A chromosomal microarray (CMA) is used to detect very small genomic changes. It is recommended as the first-tier genetic test for unexplained developmental delay or intellectual disability, autism spectrum disorders or multiple congenital anomalies. The diagnostic yield for such disorders is around 15%–20%.
Turnaround times: Routine: 28 days; Neonate/urgent: 10 days; Family follow-up: 6 weeks
The CMA provides a genome-wide analysis of DNA copy number changes, with targeted probe coverage in disease-associated regions. It detects microduplications and microdeletions around 100 times smaller than those seen by conventional G-band chromosome analysis (karyotype). The inclusion of single nucleotide polymorphism (SNP) probes in the microarray design enables the detection of large regions of homozygosity, which can indicate uniparental disomy or recessive disease.
This test does not detect Fragile X or sequence-based changes, low level mosaicism, or balanced chromosome rearrangements.
Genetics - Cytogenetics
Please ensure a separate tube is taken for this test. EDTA is ESSENTIAL for this testing. Lith hep is optional
EDTA is ESSENTIAL for this testing - send to MOLP. Lith hep is OPTIONAL - send to CTGN if received
Appropriate counselling and patient consent to testing prior to requesting this test. Consult with a clinical geneticist should be considered.
Urgent requests - phone the laboratory on 03 364 1425. It may be useful to discuss potential testing with a Clinical Geneticist or Genetic Pathologist. For more information contact: email@example.com and add 'Microarray query' in subject line.
Ambient (8 - 24 degrees Celsius)
Biological sex information MUST be provided to allow selection of the correct reference material for this assay. If the incorrect reference is used, repeat processing is required which will delay the result and increase the cost of testing.
Same day or overnight courier, ambient.
This test needs fresh, whole blood cells - do not freeze or centrifuge. The specimen must be well mixed.
Do NOT centrifuge or freeze the sample(s).
Genomic DNA is extracted prior to testing, and this incurs an additional charge. Laboratories may submit DNA for testing, although this in not preferred. Please send at least 2 micrograms of DNA at 200 ng/mL.

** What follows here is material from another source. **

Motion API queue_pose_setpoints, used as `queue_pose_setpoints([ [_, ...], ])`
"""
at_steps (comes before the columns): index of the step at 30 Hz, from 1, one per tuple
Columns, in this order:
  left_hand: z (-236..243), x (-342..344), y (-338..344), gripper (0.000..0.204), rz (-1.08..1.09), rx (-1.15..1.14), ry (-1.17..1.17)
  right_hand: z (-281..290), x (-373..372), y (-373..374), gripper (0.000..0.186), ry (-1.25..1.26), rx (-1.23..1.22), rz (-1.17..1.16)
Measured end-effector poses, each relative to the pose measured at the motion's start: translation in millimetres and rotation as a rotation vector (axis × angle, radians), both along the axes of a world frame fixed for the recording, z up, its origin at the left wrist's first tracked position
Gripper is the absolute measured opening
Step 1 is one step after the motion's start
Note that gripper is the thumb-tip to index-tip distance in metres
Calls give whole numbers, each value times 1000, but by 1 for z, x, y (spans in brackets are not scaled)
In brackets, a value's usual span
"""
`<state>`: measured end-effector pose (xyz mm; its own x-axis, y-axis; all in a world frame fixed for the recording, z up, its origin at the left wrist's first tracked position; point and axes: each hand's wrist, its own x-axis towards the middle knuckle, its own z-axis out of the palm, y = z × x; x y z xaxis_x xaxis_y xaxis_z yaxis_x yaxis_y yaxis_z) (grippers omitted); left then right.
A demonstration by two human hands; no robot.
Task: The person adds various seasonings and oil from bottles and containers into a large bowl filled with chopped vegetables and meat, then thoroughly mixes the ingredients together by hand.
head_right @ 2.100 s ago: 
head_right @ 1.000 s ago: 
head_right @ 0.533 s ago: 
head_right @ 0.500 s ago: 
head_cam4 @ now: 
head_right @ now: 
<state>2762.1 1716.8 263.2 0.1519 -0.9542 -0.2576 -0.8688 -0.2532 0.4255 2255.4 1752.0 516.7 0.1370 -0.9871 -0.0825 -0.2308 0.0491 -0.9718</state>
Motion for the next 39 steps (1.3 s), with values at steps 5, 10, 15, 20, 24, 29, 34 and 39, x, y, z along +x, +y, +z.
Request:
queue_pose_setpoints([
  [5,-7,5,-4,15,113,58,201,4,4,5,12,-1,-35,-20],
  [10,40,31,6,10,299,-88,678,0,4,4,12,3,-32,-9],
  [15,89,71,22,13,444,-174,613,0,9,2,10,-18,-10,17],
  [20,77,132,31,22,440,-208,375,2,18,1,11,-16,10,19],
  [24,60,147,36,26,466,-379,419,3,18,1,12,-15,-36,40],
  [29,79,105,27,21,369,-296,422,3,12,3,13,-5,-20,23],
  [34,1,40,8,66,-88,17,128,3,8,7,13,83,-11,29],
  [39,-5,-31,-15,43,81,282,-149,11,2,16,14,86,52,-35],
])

The clinical significance of any copy number change identified during CMA analysis is assessed by interrogation of multiple databases and current literature, association between patient phenotype and gene content/function of the affected region(s) or suspected syndrome. Interpretation is based on current knowledge at the time of assessment.
Results are reported as:
1. No clinically relevant copy number change
2. Copy number change of uncertain or unknown significance
3. Clinically significant copy number change
4. Clinically significant homozygosity, indicative of UPD
Reporting policy: copy number changes that are considered benign or unlikely to be clinically significant are not reported. Regions of homozygosity totalling <3% of the genome are not routinely reported. Further detailed analysis of regions of homozygosity can be performed on request if a specific recessive disorder is suspected. A list of all unreported findings is available on request.

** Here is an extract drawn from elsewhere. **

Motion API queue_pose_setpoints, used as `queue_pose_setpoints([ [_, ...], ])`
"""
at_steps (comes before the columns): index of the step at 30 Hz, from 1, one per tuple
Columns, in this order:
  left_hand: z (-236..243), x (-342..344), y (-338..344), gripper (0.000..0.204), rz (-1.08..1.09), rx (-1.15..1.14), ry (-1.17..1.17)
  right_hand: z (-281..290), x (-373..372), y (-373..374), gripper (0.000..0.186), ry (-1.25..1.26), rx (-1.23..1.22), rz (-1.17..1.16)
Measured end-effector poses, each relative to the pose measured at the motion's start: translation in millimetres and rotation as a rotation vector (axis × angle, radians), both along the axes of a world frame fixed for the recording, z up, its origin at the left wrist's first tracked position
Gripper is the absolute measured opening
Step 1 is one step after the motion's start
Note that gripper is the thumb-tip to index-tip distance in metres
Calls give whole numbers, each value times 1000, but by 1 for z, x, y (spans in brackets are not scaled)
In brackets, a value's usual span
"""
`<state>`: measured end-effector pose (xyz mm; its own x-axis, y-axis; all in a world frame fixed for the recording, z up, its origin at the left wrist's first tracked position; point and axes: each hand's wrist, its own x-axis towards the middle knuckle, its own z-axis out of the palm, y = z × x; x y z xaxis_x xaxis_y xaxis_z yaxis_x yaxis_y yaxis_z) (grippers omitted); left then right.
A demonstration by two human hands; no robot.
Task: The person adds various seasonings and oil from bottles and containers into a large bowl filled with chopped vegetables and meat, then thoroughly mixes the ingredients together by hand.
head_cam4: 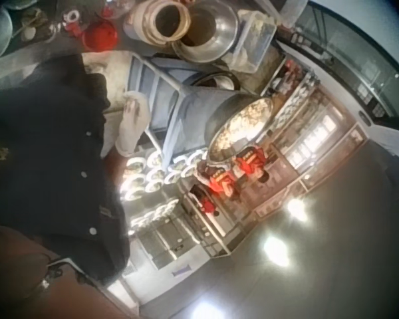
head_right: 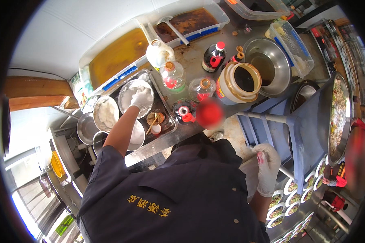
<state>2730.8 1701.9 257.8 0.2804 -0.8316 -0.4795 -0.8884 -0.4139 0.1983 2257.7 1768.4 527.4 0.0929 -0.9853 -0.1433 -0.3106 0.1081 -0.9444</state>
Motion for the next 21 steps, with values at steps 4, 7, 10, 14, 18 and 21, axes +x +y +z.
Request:
queue_pose_setpoints([
  [4,-45,-6,3,21,-158,-310,-228,-3,-8,4,14,-53,-14,-49],
  [7,-101,25,12,24,-153,-272,-171,-1,-6,4,16,-29,-32,-46],
  [10,-92,32,6,24,-273,-257,-150,-2,-9,0,18,-7,-52,-70],
  [14,-27,47,5,20,465,-52,1058,-9,-16,-3,17,-32,-32,-95],
  [18,-18,68,21,13,511,-223,1165,-10,-24,-14,14,-78,59,-22],
  [21,22,52,26,18,668,-357,1243,-10,-22,-24,14,-62,39,39],
])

Microarray specifications: Perkin Elmer designed 180k CGX SNP-HD, manufactured by Agilent with 110,000 copy number probes and 60,000 SNP probes. Genome build hg19. This is a targeted array with genomic coverage which includes over 245 syndromes, at least 980 functionally significant genes and subtelomeric and pericentric regions. Copy number resolution: approximately 160kb (backbone) and 40kb at clinically significant regions. SNP resolution: regions of homozygosity greater than 5MB.
Analysis Software: Cytogenomics (Agilent) and Genoglyphix (Perkin Elmer)

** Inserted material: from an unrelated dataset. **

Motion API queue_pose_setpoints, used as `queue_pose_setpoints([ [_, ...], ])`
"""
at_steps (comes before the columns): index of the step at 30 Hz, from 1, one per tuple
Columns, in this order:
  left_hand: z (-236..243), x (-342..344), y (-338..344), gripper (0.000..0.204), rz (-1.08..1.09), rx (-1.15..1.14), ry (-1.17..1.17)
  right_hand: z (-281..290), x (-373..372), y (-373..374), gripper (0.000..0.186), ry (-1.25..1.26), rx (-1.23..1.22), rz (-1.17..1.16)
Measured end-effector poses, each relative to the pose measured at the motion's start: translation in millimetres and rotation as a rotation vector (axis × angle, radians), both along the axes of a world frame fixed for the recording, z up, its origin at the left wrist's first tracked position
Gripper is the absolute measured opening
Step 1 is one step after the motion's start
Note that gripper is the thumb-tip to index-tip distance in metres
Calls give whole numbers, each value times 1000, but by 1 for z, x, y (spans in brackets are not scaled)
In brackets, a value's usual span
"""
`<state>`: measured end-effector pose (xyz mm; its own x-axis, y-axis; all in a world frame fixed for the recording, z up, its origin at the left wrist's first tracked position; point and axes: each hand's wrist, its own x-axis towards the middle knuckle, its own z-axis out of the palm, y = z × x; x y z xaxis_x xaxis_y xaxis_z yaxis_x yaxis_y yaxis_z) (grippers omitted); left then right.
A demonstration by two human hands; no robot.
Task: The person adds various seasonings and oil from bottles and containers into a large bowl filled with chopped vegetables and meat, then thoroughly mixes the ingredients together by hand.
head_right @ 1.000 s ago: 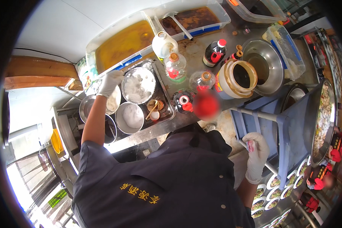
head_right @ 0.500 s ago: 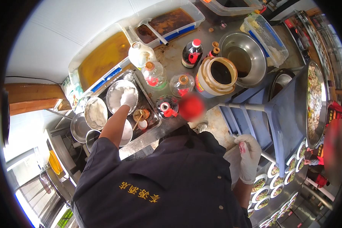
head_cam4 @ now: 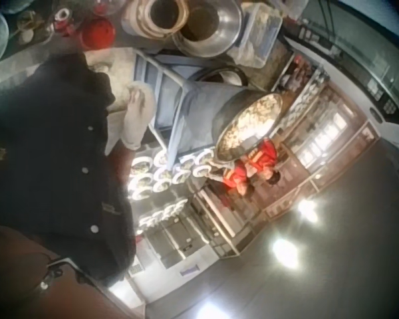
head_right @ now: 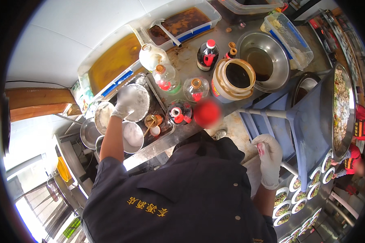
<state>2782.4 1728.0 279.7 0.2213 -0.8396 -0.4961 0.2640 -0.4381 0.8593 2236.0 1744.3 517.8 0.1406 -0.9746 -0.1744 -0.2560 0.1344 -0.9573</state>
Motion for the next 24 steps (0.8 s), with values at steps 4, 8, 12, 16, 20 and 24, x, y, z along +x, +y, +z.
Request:
queue_pose_setpoints([
  [4,12,24,23,25,166,120,307,2,-7,-10,12,-66,-31,43],
  [8,61,20,25,16,200,32,284,1,-21,-16,12,-51,-9,54],
  [12,146,-14,-15,15,2,-110,258,-5,-45,-21,13,-145,-86,62],
  [16,212,-78,-89,5,-209,-283,517,0,-96,-26,15,-205,-142,167],
  [20,290,-177,-158,12,-374,-300,381,28,-149,-37,13,-151,-396,277],
  [24,362,-383,-253,18,-611,-436,342,48,-234,-28,12,-235,-446,107],
])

Method: patient DNA and a reference DNA are labelled with different fluorescent dyes. Both the reference DNA and patient DNA are hybridised overnight to probes on the array. The array slide is scanned to compare fluorescence at each DNA probe. Gains and losses of genomic material are detected by a change in fluorescence intensity ratio between the patient and the reference. A duplication is indicated by a Log2 ratio of close to 0.58, while a deletion is indicated by a log 2 ratio close to -1.